Problem description - Scan the listing below and copy each line holding the word "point".
--- Excerpted records Enclosed Below ---
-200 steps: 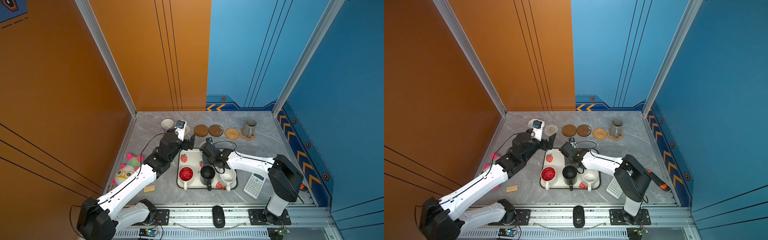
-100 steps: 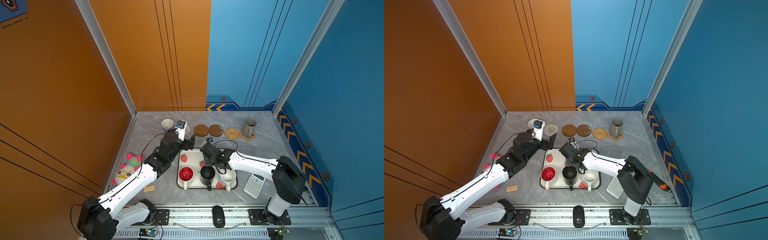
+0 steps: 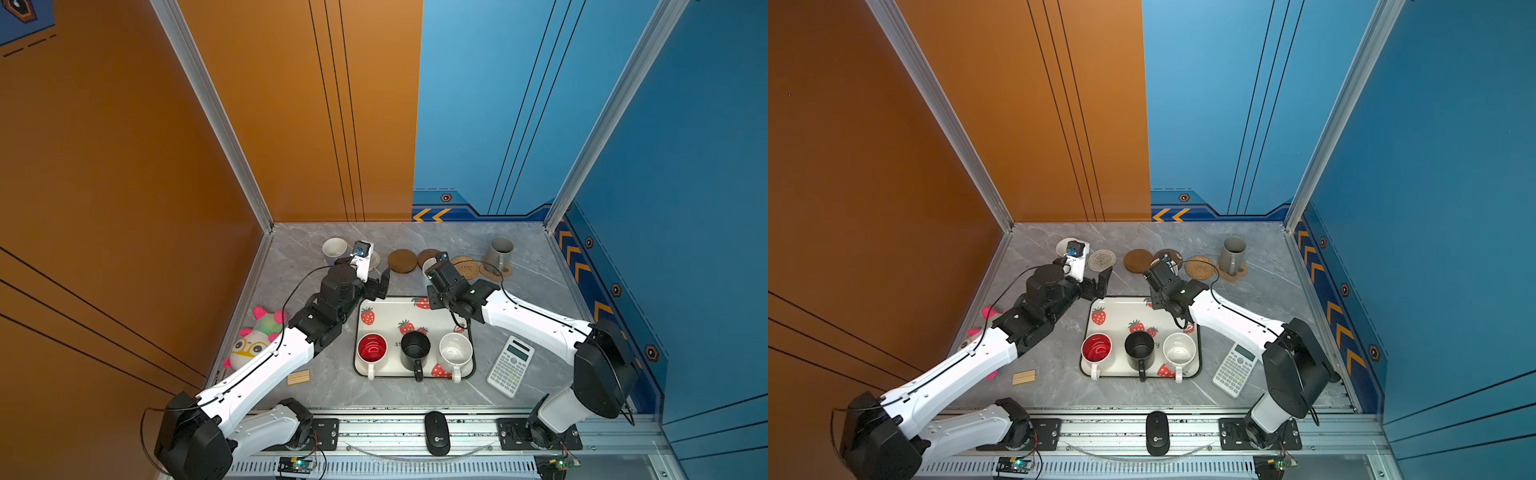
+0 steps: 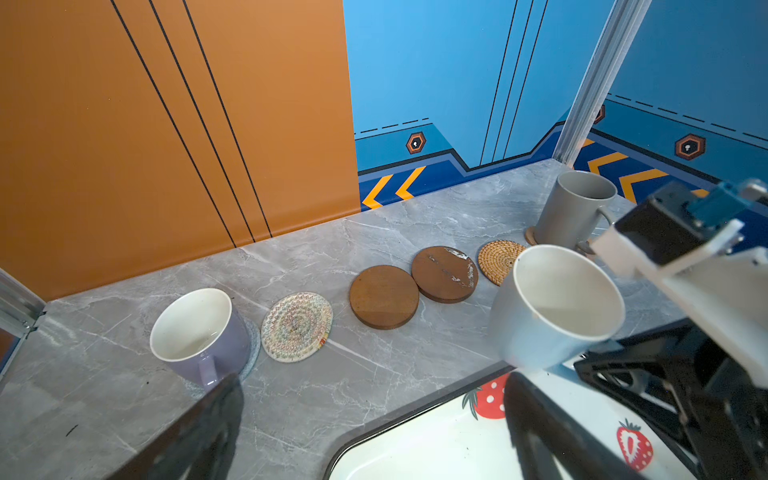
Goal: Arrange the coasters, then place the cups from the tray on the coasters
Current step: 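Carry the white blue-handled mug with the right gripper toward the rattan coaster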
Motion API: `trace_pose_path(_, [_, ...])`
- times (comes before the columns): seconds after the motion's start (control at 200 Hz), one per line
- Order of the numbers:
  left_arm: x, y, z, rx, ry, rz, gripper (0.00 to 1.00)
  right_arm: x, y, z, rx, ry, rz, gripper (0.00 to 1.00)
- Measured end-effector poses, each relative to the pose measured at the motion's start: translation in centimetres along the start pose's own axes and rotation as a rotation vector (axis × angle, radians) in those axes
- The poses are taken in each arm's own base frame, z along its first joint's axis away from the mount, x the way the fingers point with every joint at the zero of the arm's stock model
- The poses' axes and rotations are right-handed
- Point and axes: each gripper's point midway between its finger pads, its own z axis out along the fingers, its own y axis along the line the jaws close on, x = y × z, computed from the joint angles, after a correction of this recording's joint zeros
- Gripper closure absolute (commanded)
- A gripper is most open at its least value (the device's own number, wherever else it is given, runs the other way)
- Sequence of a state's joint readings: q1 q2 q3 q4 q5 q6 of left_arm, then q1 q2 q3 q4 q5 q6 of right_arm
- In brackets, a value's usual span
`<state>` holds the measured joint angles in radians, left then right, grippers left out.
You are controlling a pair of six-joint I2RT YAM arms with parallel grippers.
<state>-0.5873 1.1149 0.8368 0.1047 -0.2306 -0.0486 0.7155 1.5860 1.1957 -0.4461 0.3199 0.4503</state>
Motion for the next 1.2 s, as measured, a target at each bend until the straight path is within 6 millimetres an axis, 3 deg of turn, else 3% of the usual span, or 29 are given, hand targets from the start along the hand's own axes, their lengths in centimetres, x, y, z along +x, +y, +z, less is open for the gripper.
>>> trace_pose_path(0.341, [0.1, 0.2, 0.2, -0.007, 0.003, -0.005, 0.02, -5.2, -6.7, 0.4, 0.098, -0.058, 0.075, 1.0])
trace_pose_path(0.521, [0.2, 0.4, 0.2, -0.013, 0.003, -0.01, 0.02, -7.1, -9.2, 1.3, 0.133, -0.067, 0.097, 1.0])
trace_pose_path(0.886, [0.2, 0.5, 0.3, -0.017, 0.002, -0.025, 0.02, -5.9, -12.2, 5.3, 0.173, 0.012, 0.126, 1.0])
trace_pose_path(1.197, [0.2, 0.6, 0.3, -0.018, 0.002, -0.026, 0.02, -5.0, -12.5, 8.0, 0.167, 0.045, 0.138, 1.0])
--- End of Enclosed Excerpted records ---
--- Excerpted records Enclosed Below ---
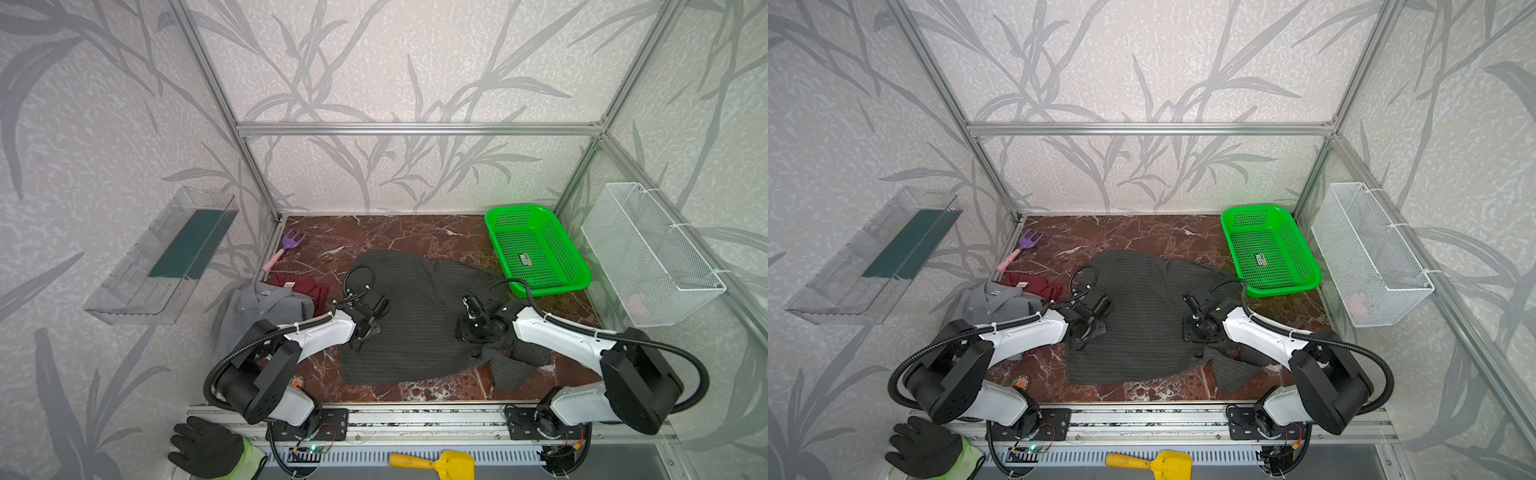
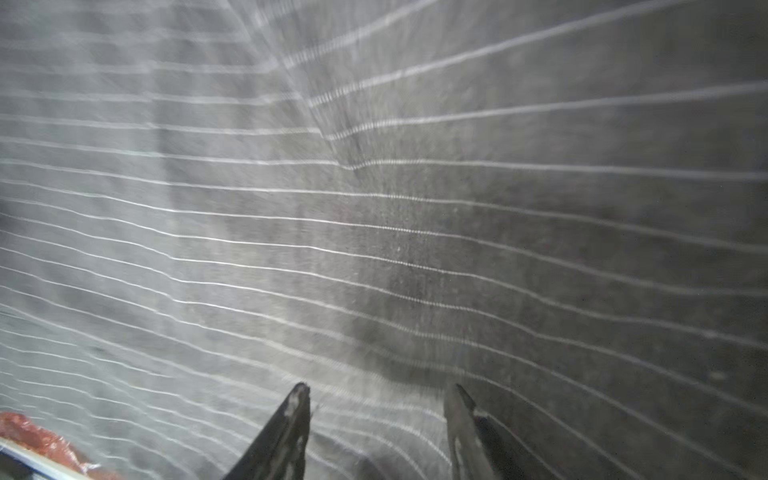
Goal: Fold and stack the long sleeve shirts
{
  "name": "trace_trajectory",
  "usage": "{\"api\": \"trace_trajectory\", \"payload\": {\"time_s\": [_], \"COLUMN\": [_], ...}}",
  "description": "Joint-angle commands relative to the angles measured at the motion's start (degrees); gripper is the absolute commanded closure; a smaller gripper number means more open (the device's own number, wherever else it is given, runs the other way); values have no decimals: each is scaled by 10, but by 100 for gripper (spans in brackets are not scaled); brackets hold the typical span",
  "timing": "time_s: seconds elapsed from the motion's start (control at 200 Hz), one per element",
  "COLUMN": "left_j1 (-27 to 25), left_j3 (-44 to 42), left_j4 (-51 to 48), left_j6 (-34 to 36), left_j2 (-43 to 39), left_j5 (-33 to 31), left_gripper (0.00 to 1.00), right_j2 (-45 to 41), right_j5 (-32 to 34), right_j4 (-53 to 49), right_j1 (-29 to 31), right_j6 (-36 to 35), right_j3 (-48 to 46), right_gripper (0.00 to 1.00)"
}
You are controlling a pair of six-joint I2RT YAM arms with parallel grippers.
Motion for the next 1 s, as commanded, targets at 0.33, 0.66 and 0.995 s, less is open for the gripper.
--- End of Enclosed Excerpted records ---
Your solution -
- The poses are taken in each arm's own base frame, z along its first joint's axis away from the mount, x the way the fingers point with every joint at the zero of the arm's stock model
- Point and axes: each gripper's point midway between its finger pads, its own z axis out along the fingers, its own y axis along the line the jaws close on, x = y × z, computed from the joint angles, after a correction of this recording's joint zeros

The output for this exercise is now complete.